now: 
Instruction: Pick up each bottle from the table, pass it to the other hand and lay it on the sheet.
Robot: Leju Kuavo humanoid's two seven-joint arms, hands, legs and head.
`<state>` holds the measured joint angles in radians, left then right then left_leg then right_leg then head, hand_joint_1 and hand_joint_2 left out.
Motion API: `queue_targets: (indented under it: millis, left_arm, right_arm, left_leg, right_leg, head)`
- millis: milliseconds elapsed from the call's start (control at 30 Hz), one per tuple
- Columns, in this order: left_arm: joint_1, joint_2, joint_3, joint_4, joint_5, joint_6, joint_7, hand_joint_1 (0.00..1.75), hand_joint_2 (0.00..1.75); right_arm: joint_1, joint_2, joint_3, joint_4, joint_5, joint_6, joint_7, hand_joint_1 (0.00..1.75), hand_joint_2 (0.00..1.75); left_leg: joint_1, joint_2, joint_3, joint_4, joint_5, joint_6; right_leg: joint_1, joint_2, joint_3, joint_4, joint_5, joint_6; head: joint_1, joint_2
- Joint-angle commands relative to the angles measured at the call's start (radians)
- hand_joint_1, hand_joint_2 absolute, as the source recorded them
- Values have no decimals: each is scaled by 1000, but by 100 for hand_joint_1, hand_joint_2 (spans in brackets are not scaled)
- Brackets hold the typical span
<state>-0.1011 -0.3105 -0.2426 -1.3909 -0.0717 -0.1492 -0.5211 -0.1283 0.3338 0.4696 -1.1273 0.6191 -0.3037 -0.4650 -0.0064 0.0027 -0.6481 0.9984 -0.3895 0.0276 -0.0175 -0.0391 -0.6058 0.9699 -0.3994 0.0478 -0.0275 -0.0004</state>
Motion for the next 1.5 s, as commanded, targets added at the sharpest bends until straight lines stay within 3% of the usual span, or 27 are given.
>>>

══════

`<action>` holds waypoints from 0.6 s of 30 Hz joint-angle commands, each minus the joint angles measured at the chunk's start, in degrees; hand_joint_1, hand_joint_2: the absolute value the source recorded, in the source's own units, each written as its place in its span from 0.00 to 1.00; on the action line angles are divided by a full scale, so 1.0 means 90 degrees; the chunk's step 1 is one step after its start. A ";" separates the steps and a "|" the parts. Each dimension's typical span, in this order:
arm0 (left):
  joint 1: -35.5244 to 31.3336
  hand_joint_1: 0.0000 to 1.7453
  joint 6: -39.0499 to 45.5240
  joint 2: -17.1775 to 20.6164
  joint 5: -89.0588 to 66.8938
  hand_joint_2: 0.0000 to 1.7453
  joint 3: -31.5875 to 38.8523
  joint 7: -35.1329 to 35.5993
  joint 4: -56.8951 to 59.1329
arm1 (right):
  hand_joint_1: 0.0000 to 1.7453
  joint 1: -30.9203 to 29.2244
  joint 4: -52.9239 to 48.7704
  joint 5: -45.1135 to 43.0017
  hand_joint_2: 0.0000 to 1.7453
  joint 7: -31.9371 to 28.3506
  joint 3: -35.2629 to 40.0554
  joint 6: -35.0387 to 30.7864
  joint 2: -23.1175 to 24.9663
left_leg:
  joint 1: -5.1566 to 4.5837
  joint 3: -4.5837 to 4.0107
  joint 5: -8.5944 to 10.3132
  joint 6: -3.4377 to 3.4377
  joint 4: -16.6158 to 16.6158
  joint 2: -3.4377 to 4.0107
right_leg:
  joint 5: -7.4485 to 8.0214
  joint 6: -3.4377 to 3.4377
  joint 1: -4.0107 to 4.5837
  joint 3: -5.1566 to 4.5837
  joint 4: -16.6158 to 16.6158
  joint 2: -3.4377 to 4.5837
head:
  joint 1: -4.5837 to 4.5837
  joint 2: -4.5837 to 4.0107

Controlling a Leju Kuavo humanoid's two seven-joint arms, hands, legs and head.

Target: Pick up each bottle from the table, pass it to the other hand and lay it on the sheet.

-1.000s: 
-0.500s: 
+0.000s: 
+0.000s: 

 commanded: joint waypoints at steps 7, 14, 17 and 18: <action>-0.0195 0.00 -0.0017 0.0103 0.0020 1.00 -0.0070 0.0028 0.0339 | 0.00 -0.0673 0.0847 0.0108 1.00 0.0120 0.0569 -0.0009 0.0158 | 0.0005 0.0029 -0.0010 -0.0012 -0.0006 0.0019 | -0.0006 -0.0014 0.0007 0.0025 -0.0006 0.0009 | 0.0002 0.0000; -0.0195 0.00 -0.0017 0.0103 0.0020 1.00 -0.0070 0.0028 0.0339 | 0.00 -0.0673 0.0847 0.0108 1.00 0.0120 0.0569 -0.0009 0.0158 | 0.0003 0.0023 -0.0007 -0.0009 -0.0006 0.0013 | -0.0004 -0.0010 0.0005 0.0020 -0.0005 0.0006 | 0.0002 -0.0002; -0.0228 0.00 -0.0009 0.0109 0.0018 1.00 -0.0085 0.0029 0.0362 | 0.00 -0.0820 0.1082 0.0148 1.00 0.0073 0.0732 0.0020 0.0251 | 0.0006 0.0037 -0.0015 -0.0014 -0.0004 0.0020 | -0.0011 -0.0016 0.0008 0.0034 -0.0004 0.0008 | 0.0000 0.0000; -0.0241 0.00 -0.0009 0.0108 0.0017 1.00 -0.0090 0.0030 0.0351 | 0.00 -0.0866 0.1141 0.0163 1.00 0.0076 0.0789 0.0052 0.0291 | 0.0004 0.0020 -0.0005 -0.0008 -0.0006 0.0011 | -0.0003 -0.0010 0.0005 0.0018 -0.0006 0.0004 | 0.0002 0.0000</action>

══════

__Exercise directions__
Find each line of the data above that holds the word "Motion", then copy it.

__Result of this exercise__
Motion API: `queue_targets: (indented under it: millis, left_arm, right_arm, left_leg, right_leg, head)`
Motion for the next 1.5 s, as commanded, targets added at the sharpest bends until straight lines stay within 3% of the usual span, or 27 are given.

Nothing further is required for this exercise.